WHAT THIS TASK INVOLVES =>
Could you show each line of the records that contains the word "yellow"?

THE DATA =>
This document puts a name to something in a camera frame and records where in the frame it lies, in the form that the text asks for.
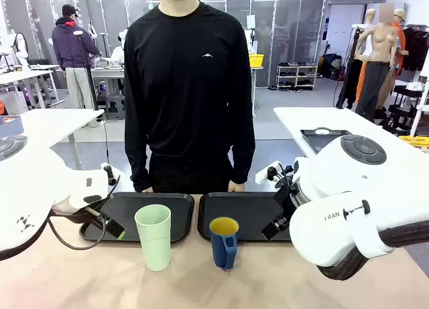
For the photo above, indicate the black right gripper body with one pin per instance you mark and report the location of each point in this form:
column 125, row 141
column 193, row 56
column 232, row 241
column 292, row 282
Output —
column 286, row 198

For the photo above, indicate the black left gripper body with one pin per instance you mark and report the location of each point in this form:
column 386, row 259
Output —
column 90, row 212

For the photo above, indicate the pale green plastic cup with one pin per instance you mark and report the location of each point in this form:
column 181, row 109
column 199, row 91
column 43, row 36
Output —
column 154, row 238

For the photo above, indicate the blue mug yellow inside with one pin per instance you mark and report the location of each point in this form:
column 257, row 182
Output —
column 221, row 248

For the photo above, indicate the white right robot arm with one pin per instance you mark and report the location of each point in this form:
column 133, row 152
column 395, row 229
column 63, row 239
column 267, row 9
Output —
column 335, row 188

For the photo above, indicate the person's left forearm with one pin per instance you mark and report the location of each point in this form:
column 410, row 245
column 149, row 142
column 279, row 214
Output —
column 243, row 158

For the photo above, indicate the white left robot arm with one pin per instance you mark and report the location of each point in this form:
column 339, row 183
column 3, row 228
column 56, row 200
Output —
column 33, row 181

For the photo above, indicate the person's right forearm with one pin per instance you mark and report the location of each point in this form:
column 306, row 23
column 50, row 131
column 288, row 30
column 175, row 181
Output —
column 139, row 161

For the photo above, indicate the person's right hand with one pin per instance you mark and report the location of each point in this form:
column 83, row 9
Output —
column 146, row 189

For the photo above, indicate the person's left hand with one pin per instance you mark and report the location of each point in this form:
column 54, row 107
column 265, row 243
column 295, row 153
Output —
column 236, row 186

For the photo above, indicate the black plastic tray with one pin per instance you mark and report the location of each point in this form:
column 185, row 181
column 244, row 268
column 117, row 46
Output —
column 251, row 215
column 181, row 218

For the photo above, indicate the grey step stool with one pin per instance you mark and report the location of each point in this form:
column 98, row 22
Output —
column 115, row 108

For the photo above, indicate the blue box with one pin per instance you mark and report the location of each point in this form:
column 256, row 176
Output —
column 10, row 126

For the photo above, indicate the wooden shoe rack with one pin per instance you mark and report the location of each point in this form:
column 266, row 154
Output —
column 296, row 77

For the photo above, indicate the yellow plastic basket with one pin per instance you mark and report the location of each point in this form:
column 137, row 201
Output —
column 256, row 61

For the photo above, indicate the black tripod pole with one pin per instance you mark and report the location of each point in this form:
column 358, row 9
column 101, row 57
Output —
column 88, row 71

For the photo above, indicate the yellow crate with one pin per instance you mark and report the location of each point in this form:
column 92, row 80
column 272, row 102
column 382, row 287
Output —
column 415, row 141

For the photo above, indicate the person in black shirt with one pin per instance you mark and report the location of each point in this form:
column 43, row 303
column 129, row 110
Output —
column 187, row 88

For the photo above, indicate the white background desk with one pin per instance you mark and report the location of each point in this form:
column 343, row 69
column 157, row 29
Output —
column 23, row 76

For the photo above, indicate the person in white clothes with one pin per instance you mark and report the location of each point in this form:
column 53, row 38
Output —
column 119, row 51

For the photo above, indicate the person in purple jacket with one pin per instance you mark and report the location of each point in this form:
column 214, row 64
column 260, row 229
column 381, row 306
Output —
column 72, row 47

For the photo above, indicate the bare mannequin with grey trousers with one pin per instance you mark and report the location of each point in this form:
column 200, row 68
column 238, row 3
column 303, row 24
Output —
column 380, row 54

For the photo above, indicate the mannequin in orange clothes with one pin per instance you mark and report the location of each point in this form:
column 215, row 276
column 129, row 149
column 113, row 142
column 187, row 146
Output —
column 400, row 37

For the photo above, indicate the rack of dark clothes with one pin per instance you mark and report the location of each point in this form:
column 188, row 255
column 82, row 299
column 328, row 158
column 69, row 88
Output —
column 415, row 47

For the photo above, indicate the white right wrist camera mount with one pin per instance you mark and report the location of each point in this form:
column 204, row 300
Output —
column 263, row 176

EXPECTED ANSWER =>
For the photo above, indicate the blue mug yellow inside with one pin per instance you mark and report the location of each point in this form:
For the photo above, indicate the yellow plastic basket with one pin per instance you mark and report the location of each point in this form:
For the photo above, indicate the yellow crate with one pin per instance you mark and report the location of each point in this form:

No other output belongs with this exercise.